Ever since primitive man decided that it was easier to raise his own meat than to go out and hunt wild game, there have been herdsmen and farmers who have had to build fences. Fence building and fence repairing, whether they be stone walls, living thorn hedges, rail fences, barbed wire or electric fences, are never-ending jobs for farmers.

About the time young Abraham Lincoln was splitting oak and walnut logs into rails for "worm" fences, middle western farmers began to hear of a small thorny tree, native to the Arkansas River region, which could be grown in dense hedges to enclose horses, cattle, sheep and hogs. Because the Osage (Wazhazhe or "war people") Indians inhabited that region, it was called the Osage Orange.

It is a medium-sized tree occasionally reaching 50 feet in height and two feet in diameter, with glossy simple leaves about twice as long as broad. The twigs are orange-brown in color and armed with many straight stout sharp thorns about three-quarters of an inch long. The large wrinkled orange-like green fruit, four or five inches in diameter, as well as the leaves and twigs, contain a milky juice which is quite bitter. These fruits, heavy and hard, are commonly known as "hedge apples" and used by boys as missiles for mimic warfare and other purposes. They are not edible. It is the only tree of its kind in the world, although related distantly to the mulberries and figs. Silk worms feed on its leaves as readily as on those of the mulberry. Some of these trees have yellowish male flowers bearing pollen which is carried by bees to other trees with greenish female flower-heads that produce the " oranges" .

Osage orange grows well on many kinds of soil throughout most of the United States. Sprouts from roots, or shoots grown from seed or cuttings in nurseries, are planted in one or two rows several inches apart where a hedge fence is wanted. These are trimmed once or twice a year to form a dense hedge about 4 feet high and 2 feet wide. Sometimes the "whips" or sprouts are planted on an angle to create an inter-woven lattice-like living fence.
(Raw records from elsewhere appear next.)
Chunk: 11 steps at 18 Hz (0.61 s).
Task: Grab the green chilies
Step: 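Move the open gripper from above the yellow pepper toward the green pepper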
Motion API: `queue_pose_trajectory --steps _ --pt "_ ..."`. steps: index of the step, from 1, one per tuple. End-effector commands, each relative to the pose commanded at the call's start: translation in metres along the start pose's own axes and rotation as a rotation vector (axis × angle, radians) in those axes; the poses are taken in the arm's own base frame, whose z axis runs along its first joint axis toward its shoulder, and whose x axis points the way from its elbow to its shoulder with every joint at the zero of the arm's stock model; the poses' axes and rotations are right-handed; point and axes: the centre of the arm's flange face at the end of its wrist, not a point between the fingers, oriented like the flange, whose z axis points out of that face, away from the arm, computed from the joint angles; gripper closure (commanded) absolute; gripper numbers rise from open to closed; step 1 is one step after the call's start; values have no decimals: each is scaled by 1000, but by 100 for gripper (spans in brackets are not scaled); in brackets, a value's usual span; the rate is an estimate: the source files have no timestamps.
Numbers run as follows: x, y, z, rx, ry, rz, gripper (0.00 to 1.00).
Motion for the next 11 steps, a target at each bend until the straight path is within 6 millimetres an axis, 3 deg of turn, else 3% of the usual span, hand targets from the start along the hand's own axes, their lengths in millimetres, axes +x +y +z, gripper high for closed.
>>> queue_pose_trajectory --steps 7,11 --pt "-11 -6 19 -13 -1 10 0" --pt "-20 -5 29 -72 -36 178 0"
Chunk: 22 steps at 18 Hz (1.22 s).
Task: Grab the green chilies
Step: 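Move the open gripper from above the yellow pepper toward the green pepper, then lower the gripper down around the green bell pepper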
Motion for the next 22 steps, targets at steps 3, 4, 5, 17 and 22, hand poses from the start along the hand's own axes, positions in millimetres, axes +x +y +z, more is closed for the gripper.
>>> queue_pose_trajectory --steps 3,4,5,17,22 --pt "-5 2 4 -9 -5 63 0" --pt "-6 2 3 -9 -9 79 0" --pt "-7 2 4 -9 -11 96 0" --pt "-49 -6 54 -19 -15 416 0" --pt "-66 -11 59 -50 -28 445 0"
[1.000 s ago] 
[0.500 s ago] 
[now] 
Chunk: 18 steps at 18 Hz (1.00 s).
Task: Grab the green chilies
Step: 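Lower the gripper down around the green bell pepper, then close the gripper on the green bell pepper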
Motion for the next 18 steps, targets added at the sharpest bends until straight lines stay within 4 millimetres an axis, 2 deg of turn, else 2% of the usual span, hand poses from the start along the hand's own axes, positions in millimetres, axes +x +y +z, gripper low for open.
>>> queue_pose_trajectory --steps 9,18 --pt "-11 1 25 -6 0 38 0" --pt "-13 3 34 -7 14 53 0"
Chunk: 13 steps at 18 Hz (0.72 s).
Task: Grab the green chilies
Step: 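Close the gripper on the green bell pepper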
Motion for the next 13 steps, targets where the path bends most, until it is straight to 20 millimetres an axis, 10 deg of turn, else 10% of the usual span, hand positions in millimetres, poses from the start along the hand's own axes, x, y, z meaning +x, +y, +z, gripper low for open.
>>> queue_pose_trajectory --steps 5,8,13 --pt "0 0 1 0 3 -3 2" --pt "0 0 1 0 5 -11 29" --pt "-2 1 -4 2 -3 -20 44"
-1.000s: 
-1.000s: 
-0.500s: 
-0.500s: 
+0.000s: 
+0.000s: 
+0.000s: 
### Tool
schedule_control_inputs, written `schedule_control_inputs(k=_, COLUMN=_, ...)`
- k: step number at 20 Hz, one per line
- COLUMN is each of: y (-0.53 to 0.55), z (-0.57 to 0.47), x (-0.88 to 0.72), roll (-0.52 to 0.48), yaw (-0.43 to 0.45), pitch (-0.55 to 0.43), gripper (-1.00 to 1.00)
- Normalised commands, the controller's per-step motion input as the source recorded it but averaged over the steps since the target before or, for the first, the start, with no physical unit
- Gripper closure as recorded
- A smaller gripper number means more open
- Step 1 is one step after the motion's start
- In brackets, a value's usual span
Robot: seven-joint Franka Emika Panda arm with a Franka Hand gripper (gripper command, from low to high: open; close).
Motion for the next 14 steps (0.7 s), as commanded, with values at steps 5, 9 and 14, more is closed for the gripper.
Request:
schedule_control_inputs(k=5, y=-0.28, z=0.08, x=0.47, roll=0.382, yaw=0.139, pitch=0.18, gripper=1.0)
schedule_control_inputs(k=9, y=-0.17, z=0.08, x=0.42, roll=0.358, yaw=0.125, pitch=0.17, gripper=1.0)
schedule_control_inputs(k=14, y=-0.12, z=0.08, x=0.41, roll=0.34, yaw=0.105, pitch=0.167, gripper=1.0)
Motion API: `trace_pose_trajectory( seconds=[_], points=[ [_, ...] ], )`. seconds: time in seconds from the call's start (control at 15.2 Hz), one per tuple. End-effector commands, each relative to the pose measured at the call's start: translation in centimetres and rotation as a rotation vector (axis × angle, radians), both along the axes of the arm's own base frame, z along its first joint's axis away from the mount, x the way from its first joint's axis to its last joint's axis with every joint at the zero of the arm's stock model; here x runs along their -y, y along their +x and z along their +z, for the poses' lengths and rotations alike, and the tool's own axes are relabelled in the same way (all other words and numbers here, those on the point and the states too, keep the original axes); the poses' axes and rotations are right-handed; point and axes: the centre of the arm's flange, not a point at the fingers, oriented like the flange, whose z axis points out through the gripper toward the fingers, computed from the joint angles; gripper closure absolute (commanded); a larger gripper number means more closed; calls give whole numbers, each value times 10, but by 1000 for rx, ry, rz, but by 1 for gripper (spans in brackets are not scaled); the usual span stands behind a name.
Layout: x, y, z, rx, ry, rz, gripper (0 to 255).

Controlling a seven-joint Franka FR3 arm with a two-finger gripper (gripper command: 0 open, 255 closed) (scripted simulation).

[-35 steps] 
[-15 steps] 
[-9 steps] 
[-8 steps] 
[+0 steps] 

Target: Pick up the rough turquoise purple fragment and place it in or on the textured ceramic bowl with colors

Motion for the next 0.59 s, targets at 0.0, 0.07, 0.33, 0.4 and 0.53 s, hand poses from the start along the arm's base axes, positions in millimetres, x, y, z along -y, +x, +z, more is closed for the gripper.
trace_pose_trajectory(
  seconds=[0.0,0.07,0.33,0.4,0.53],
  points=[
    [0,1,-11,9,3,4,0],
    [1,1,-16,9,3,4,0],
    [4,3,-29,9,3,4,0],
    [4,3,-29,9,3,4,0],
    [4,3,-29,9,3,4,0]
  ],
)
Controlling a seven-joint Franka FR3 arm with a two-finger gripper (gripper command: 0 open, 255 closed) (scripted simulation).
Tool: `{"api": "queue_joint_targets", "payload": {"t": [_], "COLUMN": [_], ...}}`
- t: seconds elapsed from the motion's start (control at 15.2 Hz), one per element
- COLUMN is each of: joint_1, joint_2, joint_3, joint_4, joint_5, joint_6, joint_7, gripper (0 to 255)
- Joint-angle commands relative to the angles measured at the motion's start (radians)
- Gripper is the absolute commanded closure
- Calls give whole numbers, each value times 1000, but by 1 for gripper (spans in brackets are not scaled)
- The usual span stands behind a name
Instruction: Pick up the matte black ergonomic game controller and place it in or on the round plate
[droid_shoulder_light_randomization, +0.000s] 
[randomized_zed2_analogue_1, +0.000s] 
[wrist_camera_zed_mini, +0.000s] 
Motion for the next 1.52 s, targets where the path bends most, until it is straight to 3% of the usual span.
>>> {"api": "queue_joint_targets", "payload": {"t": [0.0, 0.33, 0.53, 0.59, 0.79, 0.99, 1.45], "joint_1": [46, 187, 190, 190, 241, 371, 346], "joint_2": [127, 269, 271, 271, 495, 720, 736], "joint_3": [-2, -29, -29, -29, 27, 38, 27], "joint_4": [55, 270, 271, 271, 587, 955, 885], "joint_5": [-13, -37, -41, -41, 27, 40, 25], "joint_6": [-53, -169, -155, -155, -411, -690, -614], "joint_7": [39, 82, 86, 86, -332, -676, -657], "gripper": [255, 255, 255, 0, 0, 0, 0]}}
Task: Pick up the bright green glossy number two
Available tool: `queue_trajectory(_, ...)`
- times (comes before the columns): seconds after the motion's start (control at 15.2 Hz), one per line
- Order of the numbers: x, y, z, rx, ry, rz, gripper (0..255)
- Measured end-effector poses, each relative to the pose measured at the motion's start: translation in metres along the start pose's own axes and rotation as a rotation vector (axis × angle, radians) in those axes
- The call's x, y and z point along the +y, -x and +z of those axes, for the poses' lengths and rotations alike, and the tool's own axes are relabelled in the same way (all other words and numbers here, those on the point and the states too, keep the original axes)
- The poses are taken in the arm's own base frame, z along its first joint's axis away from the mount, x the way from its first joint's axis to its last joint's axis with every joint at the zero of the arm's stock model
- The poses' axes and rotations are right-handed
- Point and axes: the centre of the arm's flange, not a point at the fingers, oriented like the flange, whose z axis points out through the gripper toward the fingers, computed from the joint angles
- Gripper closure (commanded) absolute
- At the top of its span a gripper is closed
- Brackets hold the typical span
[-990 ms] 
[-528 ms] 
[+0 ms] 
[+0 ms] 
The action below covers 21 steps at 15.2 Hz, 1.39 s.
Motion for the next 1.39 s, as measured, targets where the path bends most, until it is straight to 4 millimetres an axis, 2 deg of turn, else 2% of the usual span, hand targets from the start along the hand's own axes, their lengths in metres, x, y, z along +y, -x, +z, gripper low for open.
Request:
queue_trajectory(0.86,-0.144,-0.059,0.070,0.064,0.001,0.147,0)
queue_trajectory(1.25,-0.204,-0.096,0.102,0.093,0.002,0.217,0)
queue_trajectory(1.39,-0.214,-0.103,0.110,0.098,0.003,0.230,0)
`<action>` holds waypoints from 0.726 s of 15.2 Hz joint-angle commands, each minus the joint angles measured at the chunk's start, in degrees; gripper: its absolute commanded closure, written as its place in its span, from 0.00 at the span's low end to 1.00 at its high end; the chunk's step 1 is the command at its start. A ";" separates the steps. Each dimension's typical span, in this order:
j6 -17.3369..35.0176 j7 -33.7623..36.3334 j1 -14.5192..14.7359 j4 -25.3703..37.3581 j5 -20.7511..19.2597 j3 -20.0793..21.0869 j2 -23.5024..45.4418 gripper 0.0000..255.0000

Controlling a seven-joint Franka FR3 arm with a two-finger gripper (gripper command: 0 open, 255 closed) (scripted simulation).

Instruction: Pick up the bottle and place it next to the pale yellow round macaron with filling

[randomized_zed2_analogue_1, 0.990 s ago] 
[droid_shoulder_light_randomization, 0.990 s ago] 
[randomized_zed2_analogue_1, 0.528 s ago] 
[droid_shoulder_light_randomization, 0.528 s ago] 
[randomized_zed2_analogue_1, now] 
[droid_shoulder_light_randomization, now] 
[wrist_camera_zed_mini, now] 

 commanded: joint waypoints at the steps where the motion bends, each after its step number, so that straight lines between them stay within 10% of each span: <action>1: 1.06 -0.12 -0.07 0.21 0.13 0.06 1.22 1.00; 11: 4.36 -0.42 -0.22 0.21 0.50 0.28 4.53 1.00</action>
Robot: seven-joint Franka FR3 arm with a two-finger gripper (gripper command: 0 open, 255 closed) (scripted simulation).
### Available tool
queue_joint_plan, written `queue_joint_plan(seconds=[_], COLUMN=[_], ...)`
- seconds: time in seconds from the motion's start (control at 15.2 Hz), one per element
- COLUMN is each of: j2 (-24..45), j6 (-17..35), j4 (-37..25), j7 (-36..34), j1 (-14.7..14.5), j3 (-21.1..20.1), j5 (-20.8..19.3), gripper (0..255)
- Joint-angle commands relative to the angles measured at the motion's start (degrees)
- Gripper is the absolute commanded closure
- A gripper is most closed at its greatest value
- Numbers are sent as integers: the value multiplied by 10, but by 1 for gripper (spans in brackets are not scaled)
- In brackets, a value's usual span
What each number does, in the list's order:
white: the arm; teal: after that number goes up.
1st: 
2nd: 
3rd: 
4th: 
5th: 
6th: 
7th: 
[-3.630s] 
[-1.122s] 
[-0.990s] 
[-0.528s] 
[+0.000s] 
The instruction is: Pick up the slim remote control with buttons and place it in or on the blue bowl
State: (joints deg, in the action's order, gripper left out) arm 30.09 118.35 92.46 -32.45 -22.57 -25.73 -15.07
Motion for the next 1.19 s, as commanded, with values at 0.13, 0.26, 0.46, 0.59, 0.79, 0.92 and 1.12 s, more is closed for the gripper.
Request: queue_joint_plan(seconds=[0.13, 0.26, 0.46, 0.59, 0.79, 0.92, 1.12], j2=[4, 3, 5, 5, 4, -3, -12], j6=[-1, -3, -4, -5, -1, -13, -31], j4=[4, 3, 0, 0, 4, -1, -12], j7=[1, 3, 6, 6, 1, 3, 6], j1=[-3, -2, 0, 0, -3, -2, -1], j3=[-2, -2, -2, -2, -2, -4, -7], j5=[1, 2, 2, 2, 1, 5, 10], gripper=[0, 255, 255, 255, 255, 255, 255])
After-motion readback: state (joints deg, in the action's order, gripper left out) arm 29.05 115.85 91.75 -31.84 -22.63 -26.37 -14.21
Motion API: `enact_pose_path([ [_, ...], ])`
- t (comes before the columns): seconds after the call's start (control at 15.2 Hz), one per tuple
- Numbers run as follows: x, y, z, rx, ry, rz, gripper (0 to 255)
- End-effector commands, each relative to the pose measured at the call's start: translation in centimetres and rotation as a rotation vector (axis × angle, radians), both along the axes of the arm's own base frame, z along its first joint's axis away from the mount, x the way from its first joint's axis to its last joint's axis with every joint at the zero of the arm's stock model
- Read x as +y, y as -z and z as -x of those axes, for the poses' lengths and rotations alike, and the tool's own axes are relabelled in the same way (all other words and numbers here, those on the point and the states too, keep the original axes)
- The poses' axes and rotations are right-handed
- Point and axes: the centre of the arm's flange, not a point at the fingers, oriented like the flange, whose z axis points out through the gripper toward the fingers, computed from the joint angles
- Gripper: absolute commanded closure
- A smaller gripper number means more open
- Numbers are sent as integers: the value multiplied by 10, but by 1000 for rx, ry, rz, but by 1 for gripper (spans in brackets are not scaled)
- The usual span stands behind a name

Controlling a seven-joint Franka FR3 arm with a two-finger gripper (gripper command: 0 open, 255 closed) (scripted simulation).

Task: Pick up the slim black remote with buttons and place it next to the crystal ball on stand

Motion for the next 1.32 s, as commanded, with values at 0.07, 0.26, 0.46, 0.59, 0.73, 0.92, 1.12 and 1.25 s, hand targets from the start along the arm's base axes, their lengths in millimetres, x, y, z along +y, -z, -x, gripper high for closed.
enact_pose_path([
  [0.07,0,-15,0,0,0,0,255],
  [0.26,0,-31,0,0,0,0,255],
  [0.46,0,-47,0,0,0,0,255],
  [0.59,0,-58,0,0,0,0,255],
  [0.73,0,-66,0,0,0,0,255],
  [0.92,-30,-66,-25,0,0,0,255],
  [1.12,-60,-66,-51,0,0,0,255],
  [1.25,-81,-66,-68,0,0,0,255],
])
If farmers neglect the trimming, the hedges grow rapidly to become havens for birds and other wildlife. However, the trees so produced are valuable as posts for wire fences because osage orange is more durable in the soil than any other wood and many such fences have lasted more than 50 years without a single rotten post. Since they occupy and shade too much valuable cropland, most such overgrown hedges have been removed in recent years.

The wood, exceedingly heavy, hard and strong, shrinks but little as it dries and was formerly used to make the felloes and hubs of wagon wheels. A yellow dye can be extracted from the bright orange wood and roots for tanning and coloring leather. The Osage Indians used the wood to make war clubs and bows, and the tree was called bois d'arc (wood of the bow) by the early French explorers. Without doubt, it is the finest wood for bows in all the world. Archery fans scour the country for osage orange trees large enough and straight enough for bows. Perhaps one in a hundred, or a thousand, is suitable. It is carefully sawed into staves which are varnished and seasoned for several years before the wood is ready to be fashioned into a bow. In 1800 or thereabouts, historians mention that the Osage Indians valued such a bow equal to a horse and a blanket.

Today, 150 years later, it is worth the same.